◆ **Problem to solve**
For every record below, write out an exact copy.

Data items
►

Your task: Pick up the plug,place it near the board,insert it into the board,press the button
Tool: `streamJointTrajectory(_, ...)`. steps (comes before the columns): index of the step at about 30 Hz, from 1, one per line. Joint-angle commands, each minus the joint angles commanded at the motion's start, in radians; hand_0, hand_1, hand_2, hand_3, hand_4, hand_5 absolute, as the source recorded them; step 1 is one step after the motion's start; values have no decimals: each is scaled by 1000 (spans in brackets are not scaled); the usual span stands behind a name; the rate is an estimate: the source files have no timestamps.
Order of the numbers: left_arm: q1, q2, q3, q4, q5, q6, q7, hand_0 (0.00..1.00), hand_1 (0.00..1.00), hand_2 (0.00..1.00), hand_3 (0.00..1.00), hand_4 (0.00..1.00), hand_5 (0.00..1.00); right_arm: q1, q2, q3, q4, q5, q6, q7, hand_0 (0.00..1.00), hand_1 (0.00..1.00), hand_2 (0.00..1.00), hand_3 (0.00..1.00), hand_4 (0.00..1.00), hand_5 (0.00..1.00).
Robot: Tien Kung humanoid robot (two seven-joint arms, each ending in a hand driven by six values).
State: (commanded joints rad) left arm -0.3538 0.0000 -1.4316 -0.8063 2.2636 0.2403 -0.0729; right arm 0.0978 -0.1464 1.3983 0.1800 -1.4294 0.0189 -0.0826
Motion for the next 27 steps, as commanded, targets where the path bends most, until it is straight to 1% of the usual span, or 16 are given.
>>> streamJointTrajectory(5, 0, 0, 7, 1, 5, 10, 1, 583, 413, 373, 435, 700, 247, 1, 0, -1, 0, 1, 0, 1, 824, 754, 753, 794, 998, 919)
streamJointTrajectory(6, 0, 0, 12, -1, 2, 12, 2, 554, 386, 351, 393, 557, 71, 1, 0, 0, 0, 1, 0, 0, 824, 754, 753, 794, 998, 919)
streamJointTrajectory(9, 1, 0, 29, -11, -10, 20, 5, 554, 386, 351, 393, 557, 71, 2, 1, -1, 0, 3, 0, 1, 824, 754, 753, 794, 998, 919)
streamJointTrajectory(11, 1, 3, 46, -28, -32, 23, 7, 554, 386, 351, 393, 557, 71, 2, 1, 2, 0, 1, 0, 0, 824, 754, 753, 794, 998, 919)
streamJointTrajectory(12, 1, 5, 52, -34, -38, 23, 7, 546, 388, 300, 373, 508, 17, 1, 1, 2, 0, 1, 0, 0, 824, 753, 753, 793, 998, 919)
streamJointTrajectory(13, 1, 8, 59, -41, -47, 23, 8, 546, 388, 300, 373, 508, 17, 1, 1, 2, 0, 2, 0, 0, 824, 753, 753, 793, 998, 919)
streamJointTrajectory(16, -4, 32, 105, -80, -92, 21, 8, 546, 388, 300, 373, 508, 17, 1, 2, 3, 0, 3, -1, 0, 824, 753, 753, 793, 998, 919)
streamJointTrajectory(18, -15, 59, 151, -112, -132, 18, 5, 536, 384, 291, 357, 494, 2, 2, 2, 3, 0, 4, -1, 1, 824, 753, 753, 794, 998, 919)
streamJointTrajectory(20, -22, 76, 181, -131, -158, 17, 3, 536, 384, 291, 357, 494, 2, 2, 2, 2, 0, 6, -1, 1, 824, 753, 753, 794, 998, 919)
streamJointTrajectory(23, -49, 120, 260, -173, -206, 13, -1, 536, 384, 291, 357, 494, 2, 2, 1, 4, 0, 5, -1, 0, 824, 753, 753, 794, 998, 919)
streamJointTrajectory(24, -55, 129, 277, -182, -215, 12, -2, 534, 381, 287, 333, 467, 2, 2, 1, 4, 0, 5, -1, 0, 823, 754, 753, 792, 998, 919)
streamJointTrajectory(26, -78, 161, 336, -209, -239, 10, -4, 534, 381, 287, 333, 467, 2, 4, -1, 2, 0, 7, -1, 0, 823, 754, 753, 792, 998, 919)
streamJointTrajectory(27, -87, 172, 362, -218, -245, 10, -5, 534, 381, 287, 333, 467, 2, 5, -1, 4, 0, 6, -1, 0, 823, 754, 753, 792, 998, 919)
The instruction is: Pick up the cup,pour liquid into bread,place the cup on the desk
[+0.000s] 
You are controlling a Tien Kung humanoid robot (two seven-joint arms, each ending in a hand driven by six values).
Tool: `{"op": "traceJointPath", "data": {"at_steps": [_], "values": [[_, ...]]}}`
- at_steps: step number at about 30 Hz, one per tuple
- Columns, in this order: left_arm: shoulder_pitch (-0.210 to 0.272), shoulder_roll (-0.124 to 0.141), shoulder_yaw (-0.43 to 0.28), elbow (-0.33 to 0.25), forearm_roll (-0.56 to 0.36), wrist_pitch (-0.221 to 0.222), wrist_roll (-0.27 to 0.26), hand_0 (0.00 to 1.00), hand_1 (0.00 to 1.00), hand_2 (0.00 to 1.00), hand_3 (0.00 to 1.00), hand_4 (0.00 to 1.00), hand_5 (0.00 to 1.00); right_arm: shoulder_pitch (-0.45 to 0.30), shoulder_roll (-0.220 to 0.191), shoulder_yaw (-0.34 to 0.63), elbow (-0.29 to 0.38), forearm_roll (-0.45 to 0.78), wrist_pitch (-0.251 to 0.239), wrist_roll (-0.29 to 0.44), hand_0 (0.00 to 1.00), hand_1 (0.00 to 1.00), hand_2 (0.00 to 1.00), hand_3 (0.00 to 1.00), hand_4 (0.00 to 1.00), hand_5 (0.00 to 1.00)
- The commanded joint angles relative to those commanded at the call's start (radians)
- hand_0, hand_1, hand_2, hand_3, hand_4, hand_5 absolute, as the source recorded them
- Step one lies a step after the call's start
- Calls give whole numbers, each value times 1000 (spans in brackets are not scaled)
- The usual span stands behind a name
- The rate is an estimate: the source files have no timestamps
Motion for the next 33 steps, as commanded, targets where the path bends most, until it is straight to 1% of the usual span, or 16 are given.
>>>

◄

◆ **Response to the task**
Your task: Pick up the plug,place it near the board,insert it into the board,press the button
Tool: `streamJointTrajectory(_, ...)`. steps (comes before the columns): index of the step at about 30 Hz, from 1, one per line. Joint-angle commands, each minus the joint angles commanded at the motion's start, in radians; hand_0, hand_1, hand_2, hand_3, hand_4, hand_5 absolute, as the source recorded them; step 1 is one step after the motion's start; values have no decimals: each is scaled by 1000 (spans in brackets are not scaled); the usual span stands behind a name; the rate is an estimate: the source files have no timestamps.
Order of the numbers: left_arm: q1, q2, q3, q4, q5, q6, q7, hand_0 (0.00..1.00), hand_1 (0.00..1.00), hand_2 (0.00..1.00), hand_3 (0.00..1.00), hand_4 (0.00..1.00), hand_5 (0.00..1.00); right_arm: q1, q2, q3, q4, q5, q6, q7, hand_0 (0.00..1.00), hand_1 (0.00..1.00), hand_2 (0.00..1.00), hand_3 (0.00..1.00), hand_4 (0.00..1.00), hand_5 (0.00..1.00).
Robot: Tien Kung humanoid robot (two seven-joint arms, each ending in a hand driven by six values).
State: (commanded joints rad) left arm -0.3538 0.0000 -1.4316 -0.8063 2.2636 0.2403 -0.0729; right arm 0.0978 -0.1464 1.3983 0.1800 -1.4294 0.0189 -0.0826
Motion for the next 27 steps, as commanded, targets where the path bends most, until it is straight to 1% of the usual span, or 16 are given.
>>> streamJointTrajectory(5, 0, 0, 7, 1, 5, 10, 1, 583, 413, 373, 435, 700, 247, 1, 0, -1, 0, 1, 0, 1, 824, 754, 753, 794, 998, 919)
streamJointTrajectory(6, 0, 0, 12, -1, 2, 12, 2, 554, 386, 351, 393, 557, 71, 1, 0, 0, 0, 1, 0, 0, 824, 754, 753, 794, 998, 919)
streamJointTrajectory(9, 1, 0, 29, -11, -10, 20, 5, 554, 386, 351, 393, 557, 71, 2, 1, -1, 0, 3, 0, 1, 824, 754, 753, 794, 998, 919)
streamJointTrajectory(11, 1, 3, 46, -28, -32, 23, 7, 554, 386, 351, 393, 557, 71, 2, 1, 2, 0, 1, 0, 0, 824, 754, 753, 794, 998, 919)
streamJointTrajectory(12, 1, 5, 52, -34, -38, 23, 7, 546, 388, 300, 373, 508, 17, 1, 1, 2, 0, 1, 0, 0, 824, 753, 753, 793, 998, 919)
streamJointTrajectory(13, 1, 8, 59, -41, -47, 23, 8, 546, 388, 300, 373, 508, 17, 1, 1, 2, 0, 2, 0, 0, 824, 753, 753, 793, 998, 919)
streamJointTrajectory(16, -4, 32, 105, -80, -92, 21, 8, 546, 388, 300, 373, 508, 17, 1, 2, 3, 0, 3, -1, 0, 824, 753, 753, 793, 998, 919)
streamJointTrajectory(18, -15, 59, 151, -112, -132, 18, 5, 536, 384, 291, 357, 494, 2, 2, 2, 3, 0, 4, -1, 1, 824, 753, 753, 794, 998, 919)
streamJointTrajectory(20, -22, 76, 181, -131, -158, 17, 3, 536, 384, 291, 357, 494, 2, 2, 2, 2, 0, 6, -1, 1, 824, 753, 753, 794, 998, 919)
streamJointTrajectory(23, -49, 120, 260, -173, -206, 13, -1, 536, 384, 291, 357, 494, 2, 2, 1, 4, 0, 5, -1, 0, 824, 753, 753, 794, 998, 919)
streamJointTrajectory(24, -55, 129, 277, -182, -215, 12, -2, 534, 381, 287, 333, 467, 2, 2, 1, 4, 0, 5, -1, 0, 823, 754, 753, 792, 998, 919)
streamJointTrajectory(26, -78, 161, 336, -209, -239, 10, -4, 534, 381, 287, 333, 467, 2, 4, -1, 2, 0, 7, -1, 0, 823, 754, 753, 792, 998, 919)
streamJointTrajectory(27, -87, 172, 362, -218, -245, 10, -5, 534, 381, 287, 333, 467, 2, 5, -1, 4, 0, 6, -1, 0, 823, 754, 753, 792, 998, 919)
The instruction is: Pick up the cup,pour liquid into bread,place the cup on the desk
[+0.000s] 
You are controlling a Tien Kung humanoid robot (two seven-joint arms, each ending in a hand driven by six values).
Tool: `{"op": "traceJointPath", "data": {"at_steps": [_], "values": [[_, ...]]}}`
- at_steps: step number at about 30 Hz, one per tuple
- Columns, in this order: left_arm: shoulder_pitch (-0.210 to 0.272), shoulder_roll (-0.124 to 0.141), shoulder_yaw (-0.43 to 0.28), elbow (-0.33 to 0.25), forearm_roll (-0.56 to 0.36), wrist_pitch (-0.221 to 0.222), wrist_roll (-0.27 to 0.26), hand_0 (0.00 to 1.00), hand_1 (0.00 to 1.00), hand_2 (0.00 to 1.00), hand_3 (0.00 to 1.00), hand_4 (0.00 to 1.00), hand_5 (0.00 to 1.00); right_arm: shoulder_pitch (-0.45 to 0.30), shoulder_roll (-0.220 to 0.191), shoulder_yaw (-0.34 to 0.63), elbow (-0.29 to 0.38), forearm_roll (-0.45 to 0.78), wrist_pitch (-0.251 to 0.239), wrist_roll (-0.29 to 0.44), hand_0 (0.00 to 1.00), hand_1 (0.00 to 1.00), hand_2 (0.00 to 1.00), hand_3 (0.00 to 1.00), hand_4 (0.00 to 1.00), hand_5 (0.00 to 1.00)
- The commanded joint angles relative to those commanded at the call's start (radians)
- hand_0, hand_1, hand_2, hand_3, hand_4, hand_5 absolute, as the source recorded them
- Step one lies a step after the call's start
- Calls give whole numbers, each value times 1000 (spans in brackets are not scaled)
- The usual span stands behind a name
- The rate is an estimate: the source files have no timestamps
Motion for the next 33 steps, as commanded, targets where the path bends most, until it is straight to 1% of the usual span, or 16 are given.
>>>

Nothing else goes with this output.